Benchmarking the Pin Classes

Time to present some of the performance evaluation of the design of the Cosa Pin classes. How well do they work compared to the standard Arduino/Wiring functions for digital/analog read and write to pins?

This posting is also a short introduction to the iostream (Cosa/IOStream.hh) and trace support classes in Cosa (Cosa/Trace.hh). These are a set of powerful classes that allows easy redirection of basic output operations to several devices; UART, Textbox on Canvas, Virtual Wire Interface, IOBuffer, etc. Just by changing a few lines in your code you can get trace output to another IOStream device. There is also support for automatic prefix with file line number, function name, and log type.

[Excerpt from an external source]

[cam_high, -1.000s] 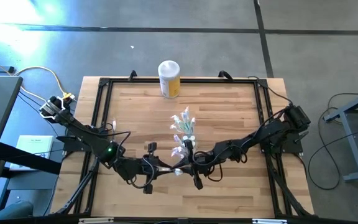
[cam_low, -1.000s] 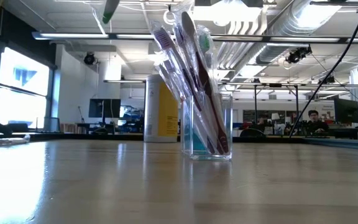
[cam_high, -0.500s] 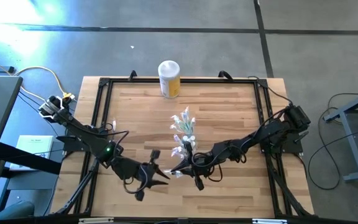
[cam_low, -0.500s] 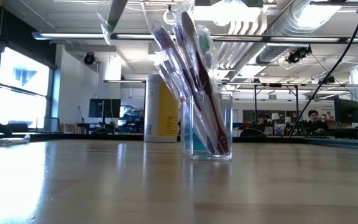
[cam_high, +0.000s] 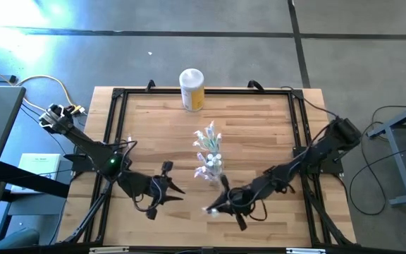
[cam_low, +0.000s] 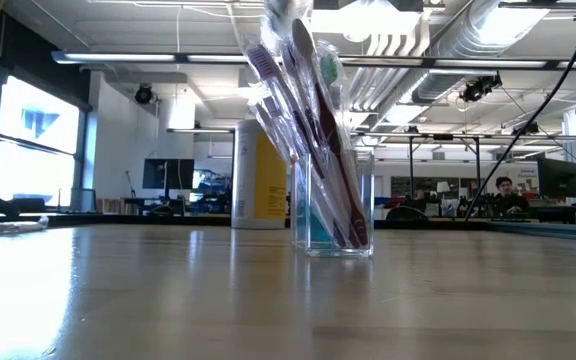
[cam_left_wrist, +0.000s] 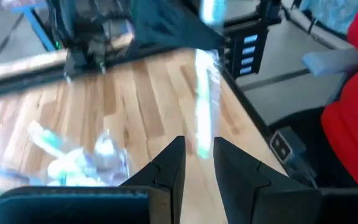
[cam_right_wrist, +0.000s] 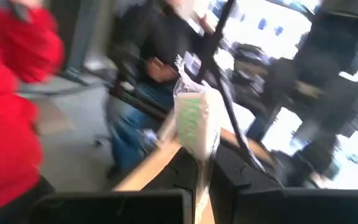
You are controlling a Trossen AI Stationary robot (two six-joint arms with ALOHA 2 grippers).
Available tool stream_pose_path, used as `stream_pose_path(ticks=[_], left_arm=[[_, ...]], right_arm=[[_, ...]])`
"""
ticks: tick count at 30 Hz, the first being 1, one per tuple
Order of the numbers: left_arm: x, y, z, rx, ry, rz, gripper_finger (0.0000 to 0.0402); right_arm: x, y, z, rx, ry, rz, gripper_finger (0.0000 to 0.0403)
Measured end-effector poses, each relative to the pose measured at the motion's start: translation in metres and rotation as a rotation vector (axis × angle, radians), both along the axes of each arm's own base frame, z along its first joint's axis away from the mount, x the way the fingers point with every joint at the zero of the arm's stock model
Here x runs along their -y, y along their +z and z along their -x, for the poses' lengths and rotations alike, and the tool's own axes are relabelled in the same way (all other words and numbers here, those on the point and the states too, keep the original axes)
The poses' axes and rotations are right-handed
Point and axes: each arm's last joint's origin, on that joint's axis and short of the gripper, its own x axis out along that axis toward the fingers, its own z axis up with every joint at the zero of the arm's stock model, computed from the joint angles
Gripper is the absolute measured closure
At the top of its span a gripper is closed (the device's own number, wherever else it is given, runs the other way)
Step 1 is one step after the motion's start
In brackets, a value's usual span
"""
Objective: Pick & Place toothbrushing station
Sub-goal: Put the green toothbrush into the transparent organizer
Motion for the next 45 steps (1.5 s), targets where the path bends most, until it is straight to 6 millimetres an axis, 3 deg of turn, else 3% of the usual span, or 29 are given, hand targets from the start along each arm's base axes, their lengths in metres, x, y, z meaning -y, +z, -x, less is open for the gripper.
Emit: stream_pose_path(ticks=[3, 8, 12, 15, 19, 25, 29, 37, 45], left_arm=[[-0.003, -0.001, 0.004, -0.033, 0.015, 0.013, 0.0323], [-0.006, -0.008, 0.008, -0.12, 0.042, 0.011, 0.0323], [-0.008, -0.012, 0.011, -0.169, 0.068, -0.001, 0.0323], [-0.011, -0.016, 0.013, -0.197, 0.119, -0.031, 0.0323], [-0.016, -0.018, 0.016, -0.211, 0.203, -0.072, 0.0323], [-0.026, -0.016, 0.027, -0.24, 0.282, -0.081, 0.0323], [-0.033, -0.016, 0.036, -0.264, 0.352, -0.09, 0.0323], [-0.04, -0.02, 0.043, -0.296, 0.475, -0.077, 0.0323], [-0.035, -0.029, 0.037, -0.341, 0.443, -0.124, 0.0323]], right_arm=[[-0.001, 0.008, 0.016, -0.08, -0.136, -0.011, 0.0392], [0.013, 0.018, 0.044, -0.305, -0.308, -0.16, 0.0392], [0.031, 0.024, 0.06, -0.323, -0.545, -0.129, 0.0392], [0.049, 0.032, 0.062, -0.279, -0.675, -0.103, 0.0392], [0.08, 0.033, 0.053, -0.212, -0.631, -0.146, 0.0392], [0.136, 0.009, 0.045, -0.104, -0.659, -0.168, 0.0392], [0.162, -0.005, 0.045, -0.063, -0.622, -0.216, 0.0392], [0.185, -0.021, 0.049, -0.047, -0.643, -0.247, 0.0392], [0.197, -0.055, 0.029, -0.125, -0.634, -0.271, 0.0392]])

The benchmark I want to present is CosaBenchmarkPins.ino. It measures the time to perform different types of read and write operations in both Arduino/Wiring and Cosa within the same sketch. This is possible as Cosa is written so that Arduino/Wiring code may be used together with Cosa. This help migrate Arduino/Wiring libraries for more object-oriented variants. More on this in coming posts.

The benchmark begins with a declaration of the pins that are going to be used.  These are instances of the Pin classes and defined as:

#include "Cosa/Pins.hh"

InputPin inPin(Board::D7);
OutputPin outPin(Board::D8);
OutputPin dataPin(Board::D9);
OutputPin clockPin(Board::D10);
AnalogPin analogPin(Board::A0);

The setup() starts by initiating the UART (Cosa's version of Arduino Serial) and binding it to the trace output stream with a short banner. Note that whenever possible string constants are defined in program memory using the GCC-AVR PSTR() macro. The banner is given as a program memory string.

#include "Cosa/Memory.h"
#include "Cosa/Trace.hh"
#include "Cosa/IOStream/Driver/UART.hh"

void setup()
  // Start the trace output stream on the serial port
  trace.begin(&uart, PSTR("CosaBenchmarkPins: started"));

  // Check amount of free memory and size of instances


The setup() also prints the amount of free memory and the sizes of some of the used data structures.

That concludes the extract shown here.